Gold is not a growth stock or a bond. It has no income, no dividends, no interest and no earnings. Buying gold is pure speculation. It has value only because people believe it is valuable. It is a collective hallucination.

The history of the gold standard, gold’s role in central banks’ reserves, its low correlation with other commodity prices and its price behaviour in relation to other currency movements tends to suggest characteristics more attributable to that of a special currency than that of a commodity.

Gold as a currency is unique, it is not tied to any one economy or government and it is safer from political and economic instability than cash.

Currencies are not investments in the true sense. Their roles lie in diversification, hedging and risk management in relation to other cash flows and these markets are often best left to speculators and traders.

Investment, though, is the deployment today of capital in expectation of a return of profits, interest, dividends and/or capital in the future. A true investment has a fixed and determined entry point and cost, repetitive and continuous weekly, monthly or annual cash flows which provide increasing purchasing power, i.e. adjusted for inflation real returns and a forecast exit level.

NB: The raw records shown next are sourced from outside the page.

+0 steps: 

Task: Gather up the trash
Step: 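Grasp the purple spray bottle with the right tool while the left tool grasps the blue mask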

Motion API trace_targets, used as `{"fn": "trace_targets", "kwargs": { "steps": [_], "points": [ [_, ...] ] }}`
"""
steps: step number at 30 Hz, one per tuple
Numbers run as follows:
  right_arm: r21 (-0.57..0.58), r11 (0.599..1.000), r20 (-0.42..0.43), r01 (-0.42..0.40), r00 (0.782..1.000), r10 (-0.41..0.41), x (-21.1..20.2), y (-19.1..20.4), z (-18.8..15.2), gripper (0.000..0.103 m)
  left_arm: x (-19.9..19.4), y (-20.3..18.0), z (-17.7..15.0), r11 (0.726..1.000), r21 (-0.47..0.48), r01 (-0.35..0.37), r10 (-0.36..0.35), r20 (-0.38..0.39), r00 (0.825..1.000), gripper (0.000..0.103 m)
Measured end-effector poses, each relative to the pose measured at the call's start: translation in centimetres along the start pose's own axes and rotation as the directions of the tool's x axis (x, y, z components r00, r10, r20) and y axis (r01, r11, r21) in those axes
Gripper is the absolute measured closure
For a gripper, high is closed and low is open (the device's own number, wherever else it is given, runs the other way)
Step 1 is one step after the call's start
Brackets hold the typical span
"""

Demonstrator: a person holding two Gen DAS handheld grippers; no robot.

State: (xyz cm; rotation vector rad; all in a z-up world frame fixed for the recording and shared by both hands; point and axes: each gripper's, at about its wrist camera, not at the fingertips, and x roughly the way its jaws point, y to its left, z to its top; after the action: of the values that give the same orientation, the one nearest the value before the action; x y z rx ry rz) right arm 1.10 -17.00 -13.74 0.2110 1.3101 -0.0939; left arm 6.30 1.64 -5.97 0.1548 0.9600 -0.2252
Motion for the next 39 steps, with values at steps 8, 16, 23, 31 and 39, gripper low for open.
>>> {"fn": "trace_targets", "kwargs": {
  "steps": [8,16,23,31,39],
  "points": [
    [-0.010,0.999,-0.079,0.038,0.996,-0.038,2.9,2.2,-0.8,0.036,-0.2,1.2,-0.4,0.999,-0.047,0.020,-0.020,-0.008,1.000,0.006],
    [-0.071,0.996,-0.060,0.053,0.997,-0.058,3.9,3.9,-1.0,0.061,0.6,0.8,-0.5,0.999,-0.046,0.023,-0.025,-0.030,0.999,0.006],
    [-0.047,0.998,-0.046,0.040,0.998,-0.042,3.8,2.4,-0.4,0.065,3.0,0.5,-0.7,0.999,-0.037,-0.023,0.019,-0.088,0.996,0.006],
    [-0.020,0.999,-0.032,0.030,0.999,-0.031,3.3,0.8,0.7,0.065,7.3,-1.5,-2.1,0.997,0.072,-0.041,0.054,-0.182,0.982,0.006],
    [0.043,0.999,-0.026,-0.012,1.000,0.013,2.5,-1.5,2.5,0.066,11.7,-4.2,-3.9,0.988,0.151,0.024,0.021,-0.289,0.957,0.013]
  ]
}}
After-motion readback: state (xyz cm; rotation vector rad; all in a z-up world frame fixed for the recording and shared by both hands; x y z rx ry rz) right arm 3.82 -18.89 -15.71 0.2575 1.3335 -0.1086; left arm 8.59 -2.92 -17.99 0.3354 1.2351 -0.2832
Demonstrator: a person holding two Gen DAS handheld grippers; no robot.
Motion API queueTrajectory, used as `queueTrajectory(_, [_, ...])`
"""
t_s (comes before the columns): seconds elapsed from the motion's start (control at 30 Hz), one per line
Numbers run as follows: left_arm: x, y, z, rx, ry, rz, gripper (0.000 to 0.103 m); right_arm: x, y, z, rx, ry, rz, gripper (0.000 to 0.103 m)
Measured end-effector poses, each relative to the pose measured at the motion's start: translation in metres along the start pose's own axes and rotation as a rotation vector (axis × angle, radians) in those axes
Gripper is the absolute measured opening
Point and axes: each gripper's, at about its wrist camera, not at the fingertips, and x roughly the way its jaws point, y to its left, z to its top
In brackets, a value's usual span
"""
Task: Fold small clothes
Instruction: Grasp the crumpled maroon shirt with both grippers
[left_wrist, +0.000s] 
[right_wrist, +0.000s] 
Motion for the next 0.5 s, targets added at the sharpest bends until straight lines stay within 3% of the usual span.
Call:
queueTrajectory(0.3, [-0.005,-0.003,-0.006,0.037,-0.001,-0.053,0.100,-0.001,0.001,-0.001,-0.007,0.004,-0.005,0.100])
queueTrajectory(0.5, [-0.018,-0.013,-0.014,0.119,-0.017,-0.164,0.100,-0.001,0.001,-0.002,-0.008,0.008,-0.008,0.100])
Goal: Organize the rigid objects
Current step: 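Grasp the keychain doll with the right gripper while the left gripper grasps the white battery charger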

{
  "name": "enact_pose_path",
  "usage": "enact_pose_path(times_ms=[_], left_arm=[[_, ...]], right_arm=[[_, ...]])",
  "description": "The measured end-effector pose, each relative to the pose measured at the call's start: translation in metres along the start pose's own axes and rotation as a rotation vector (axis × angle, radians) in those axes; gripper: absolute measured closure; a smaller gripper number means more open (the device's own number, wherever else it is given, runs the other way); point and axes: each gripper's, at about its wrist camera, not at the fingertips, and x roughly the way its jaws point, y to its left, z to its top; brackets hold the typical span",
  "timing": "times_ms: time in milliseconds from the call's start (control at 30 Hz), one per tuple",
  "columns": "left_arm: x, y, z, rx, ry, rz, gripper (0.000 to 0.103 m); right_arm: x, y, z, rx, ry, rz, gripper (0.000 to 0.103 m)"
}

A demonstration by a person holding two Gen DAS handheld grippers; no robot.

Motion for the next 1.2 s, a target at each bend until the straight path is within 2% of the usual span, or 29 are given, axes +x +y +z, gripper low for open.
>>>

These cash flows can then be adjusted for risk and inflation and a determination made as to whether it is a good investment opportunity.

In portfolio management everything depends on cash flows and in heightened times of uncertainty, diversification and balance become the investors’ best friends.

Gold remains a fine store of value, an inflation hedge, an insurance premium for political uncertainty, a currency hedge and a portfolio diversifier, but it is not an investment, not by definition and not by nature!

GOLD 2020

 

There is no permanent and perfect long-term investment medium in a bull-market trend. Conversely, there is no significant and important market (eg gold) that remains in the doldrums and stagnates permanently or exhibits a bear trend indefinitely.

The world order has changed.

Before Covid-19, the term “unprecedented” was cliché and over-used. Now, tragically, unprecedented does not even closely capture the extent of the wreckage the pandemic has wrought on the world economy.

In years past, when the American economy was growing strongly, investors would flinch at the massive increase in American debt, but still happily accumulate dollars and dollar assets. What happens when the economy suffers a destruction of possibly 40% of GDP? On top of this, to combat Covid-19 trillions more in debt will be accumulated. No one knows how this debt will ever be repaid, but some stark realities are crystal clear.

American dollars will not, for an extremely long time, earn a high rate of interest and the American government will not be paying back this debt in very scarce and valuable dollars.

I promise you, that in the days ahead, the politicians in Washington will stand up and say they are very much in favour of a strong dollar. Try not to die laughing (excuse the irony).

All this has profound implications for the price of gold.

The level of anxiety and fear in markets is increasing rapidly and the gold price is a barometer of fear.

Under this sad scenario, the importance of gold in portfolios will increase dramatically.

My advice is that clients quickly increase gold exposure and flee to safe-haven currencies such as the Swiss franc before the storm hits.